I think we were poor for a long time. My dad was in law school, barely making money and always stressed out, my mother was . . . well, she was depressed and an addict with occasional good moments. I've been unfair in how I paint her out to be a villain because I know it isn't black and white, she tried, she must've tried so much even if she was never able to get clean back then. I think the depression really sucked her soul out and the tiny bursts of energy she managed to have were stolen by me.  There was always dinner and my bed was always warm but . . . we didn't have much for a long time. But that was so early on and then I turned seven and my dad suddenly made so much money that I thought we were the richest people in the world because we didn't have to take things out while buying groceries and could afford going out once a week rather than only during birthdays. 

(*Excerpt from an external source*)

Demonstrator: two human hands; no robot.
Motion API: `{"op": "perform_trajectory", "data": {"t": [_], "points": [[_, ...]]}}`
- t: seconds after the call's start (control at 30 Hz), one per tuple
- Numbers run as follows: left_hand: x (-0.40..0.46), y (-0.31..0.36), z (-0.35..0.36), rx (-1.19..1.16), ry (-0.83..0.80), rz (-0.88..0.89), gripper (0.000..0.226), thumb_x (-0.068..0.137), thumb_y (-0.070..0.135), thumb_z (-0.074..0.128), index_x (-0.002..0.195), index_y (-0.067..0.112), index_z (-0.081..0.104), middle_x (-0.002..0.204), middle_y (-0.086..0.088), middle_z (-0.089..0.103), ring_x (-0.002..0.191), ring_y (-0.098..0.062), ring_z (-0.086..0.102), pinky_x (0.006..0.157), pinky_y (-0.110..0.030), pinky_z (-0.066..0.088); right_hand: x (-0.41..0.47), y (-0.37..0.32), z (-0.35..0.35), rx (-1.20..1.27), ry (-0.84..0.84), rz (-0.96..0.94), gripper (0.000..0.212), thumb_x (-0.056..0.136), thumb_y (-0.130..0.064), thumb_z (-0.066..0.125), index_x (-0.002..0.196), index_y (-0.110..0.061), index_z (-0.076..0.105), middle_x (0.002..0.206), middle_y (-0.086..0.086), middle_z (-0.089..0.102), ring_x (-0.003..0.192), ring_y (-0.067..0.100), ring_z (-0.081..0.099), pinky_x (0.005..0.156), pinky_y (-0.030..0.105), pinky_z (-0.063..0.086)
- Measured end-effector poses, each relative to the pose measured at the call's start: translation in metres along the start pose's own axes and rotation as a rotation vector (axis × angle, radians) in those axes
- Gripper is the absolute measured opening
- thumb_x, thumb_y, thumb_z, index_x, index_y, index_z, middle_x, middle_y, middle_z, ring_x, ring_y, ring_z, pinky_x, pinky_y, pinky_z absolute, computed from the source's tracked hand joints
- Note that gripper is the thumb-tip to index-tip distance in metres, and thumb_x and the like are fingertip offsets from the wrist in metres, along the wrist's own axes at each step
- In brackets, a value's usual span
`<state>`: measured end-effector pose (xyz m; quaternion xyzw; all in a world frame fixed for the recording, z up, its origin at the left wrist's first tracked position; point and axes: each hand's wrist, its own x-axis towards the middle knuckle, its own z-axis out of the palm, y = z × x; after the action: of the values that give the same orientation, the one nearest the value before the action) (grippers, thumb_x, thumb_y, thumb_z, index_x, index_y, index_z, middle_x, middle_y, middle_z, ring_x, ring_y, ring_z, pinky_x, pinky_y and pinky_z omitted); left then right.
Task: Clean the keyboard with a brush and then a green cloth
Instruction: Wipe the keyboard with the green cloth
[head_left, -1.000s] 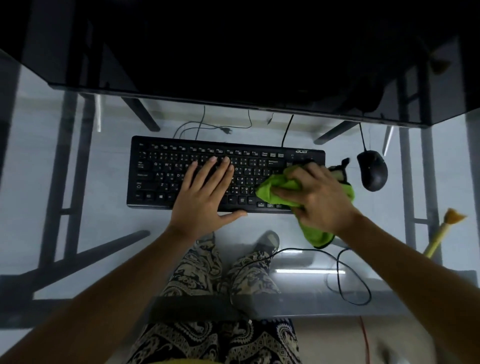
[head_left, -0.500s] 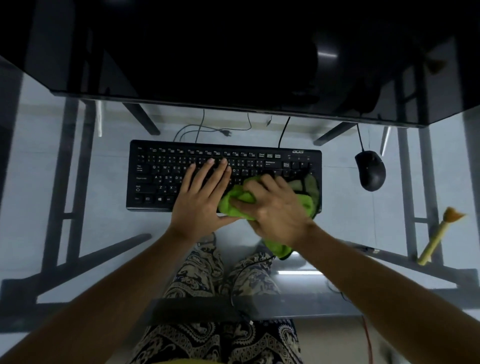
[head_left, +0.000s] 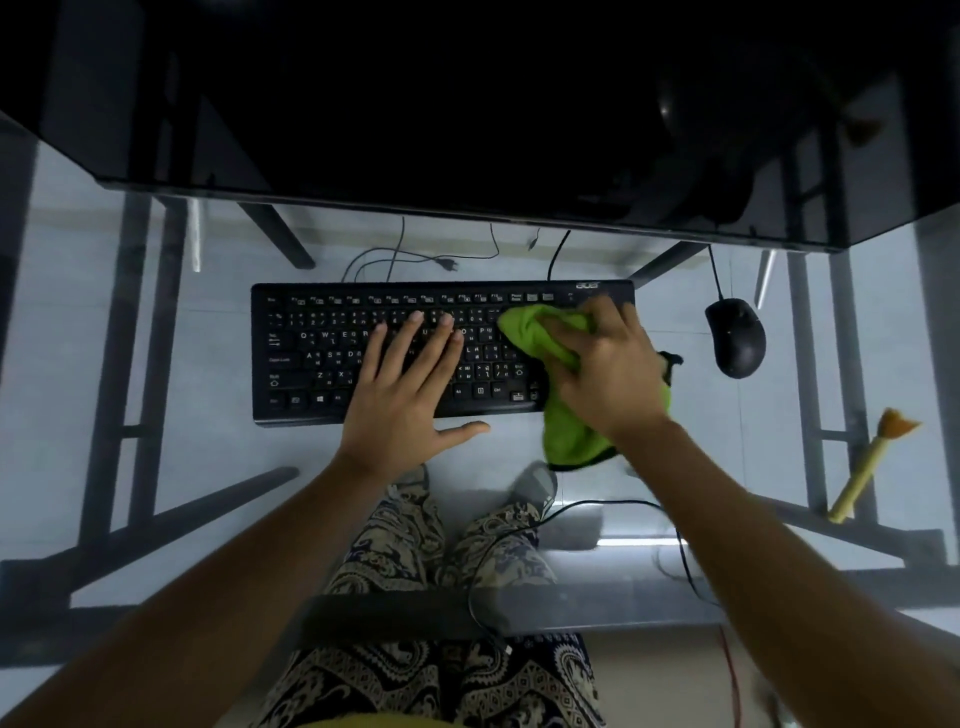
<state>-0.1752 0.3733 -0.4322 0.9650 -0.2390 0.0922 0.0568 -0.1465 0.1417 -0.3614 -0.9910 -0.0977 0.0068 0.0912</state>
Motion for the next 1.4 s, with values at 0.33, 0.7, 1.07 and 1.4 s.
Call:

And maybe Friends is unfunny and terrible, but I watched it with my mom in a flat that felt like it was east of Eden, so I love it in the way you love everything that brought you the tiniest bit of joy when you were a kid.

I'm leaning against the wall completely sober, all the boys are smiling in a way that tickles my chest so bursts of warmth flood it. I think it'd be okay if I was never happy again, I'd be able to stretch the joy of others and just live inside of it. 

"Why did we actually come here," I ask, Morgan when Sunil and Jimmy are talking to some girls. "Be honest with me."

He takes a sip of his drink, "Because we're all going to miss you and don't know how else to deal with the fact you're leaving."

"That's it."

"Yeah, I guess so."

"The truth is weird."

His shoulder brushes against mine, I'm someone else for a moment. I'm imagining a different universe, one where he still loves me, one where I still love him, one where I'm a healer and a ring is sitting in his pocket. I'm imagining that I'm not always sad and that I enjoy being out with people and don't cry in the shower in the mornings. I imagine that I'm so much better than I am now and I imagine I'm easier to love and--

I let it all go. 

For once, I don't obsess over the thoughts in my head and decide to let them go.

"I guess it's time to let go of this endless summer afternoon," I mumble, turning towards the bartender and beckoning my demise. The self-destructive tendencies are still as strong as ever it seems and I wonder if it isn't just my mum it comes from. My dad has spent his entire life closing up doors because he believes he doesn't deserve so many good opportunities, just like me.



When we leave the bar and get into a cab, I begin to cry because I'm absolutely drunk out of my mind.

Morgan, Sunil, and Jimmy are all yelling, handing me tissues and trying to figure out how to make me stop. They're all absolutely useless and I can't stop crying even when I'm laughing as Morgan accidentally elbows Sunil in the eye and Sunil's clutching his eye like it's broken. This causes them to start fighting with each other about whether eyes are important or not. Jimmy finally manages to grab the aux and starts playing ABBA as if it'll solve all the problems.